**WHAT TO WORK ON**
Look through the material that follows and show every line with the string "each".

**DATASET SECTION**
--- START ---
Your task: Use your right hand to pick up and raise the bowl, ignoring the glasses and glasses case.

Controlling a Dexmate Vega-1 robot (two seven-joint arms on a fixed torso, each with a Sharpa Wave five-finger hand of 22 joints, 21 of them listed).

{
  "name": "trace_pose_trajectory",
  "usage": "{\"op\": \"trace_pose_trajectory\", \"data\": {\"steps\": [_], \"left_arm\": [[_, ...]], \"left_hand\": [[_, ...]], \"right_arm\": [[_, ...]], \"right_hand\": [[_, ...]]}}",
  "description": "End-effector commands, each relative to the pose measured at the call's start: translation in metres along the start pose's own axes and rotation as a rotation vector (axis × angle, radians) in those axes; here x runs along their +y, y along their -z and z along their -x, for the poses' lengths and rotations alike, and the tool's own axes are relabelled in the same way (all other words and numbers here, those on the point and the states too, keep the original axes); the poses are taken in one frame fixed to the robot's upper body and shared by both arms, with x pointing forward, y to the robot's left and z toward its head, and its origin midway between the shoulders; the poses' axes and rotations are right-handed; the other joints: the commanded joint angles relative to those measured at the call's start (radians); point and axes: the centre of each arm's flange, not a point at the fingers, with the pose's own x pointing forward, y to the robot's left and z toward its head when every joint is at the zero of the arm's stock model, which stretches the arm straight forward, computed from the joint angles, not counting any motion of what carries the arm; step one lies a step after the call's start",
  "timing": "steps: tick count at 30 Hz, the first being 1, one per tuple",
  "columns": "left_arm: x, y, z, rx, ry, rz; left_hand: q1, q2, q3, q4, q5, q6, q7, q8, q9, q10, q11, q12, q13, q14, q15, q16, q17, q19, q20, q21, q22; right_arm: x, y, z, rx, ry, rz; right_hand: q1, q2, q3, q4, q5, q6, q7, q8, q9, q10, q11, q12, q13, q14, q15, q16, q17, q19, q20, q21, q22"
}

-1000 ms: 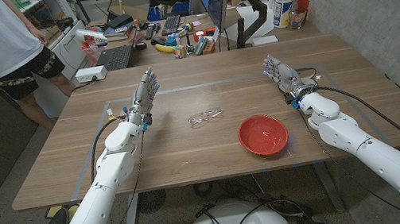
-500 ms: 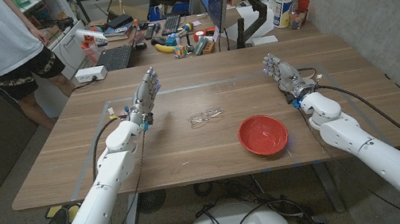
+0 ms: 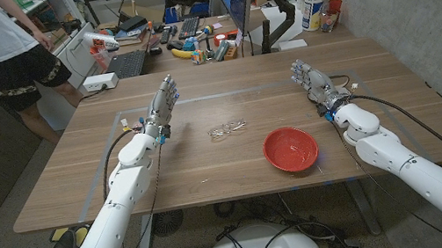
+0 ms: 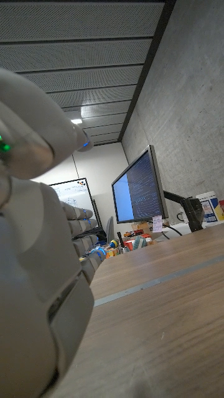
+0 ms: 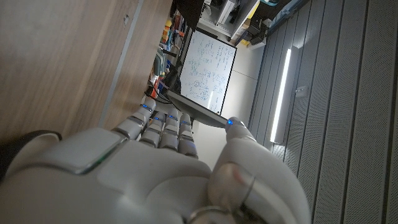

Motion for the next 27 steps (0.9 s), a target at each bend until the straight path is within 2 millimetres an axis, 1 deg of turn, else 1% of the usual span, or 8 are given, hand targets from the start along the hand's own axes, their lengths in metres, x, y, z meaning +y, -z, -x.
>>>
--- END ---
**EXERCISE RESULT**
Controlling a Dexmate Vega-1 robot (two seven-joint arms on a fixed torso, each with a Sharpa Wave five-finger hand of 22 joints, 21 of them listed).
  "description": "End-effector commands, each relative to the pose measured at the call's start: translation in metres along the start pose's own axes and rotation as a rotation vector (axis × angle, radians) in those axes; here x runs along their +y, y along their -z and z along their -x, for the poses' lengths and rotations alike, and the tool's own axes are relabelled in the same way (all other words and numbers here, those on the point and the states too, keep the original axes); the poses are taken in one frame fixed to the robot's upper body and shared by both arms, with x pointing forward, y to the robot's left and z toward its head, and its origin midway between the shoulders; the poses' axes and rotations are right-handed; the other joints: the commanded joint angles relative to those measured at the call's start (radians); point and axes: the centre of each arm's flange, not a point at the fingers, with the pose's own x pointing forward, y to the robot's left and z toward its head when every joint is at the zero of the arm's stock model, which stretches the arm straight forward, computed from the joint angles, not counting any motion of what carries the arm; step one lies a step after the call's start",
Motion for the next 27 steps (0.9 s), a target at each bend until the straight path is within 2 millimetres an axis, 1 deg of turn, else 1% of the usual span, or 8 are given, hand targets from the start along the hand's own axes, their lengths in metres, x, y, z meaning +y, -z, -x.

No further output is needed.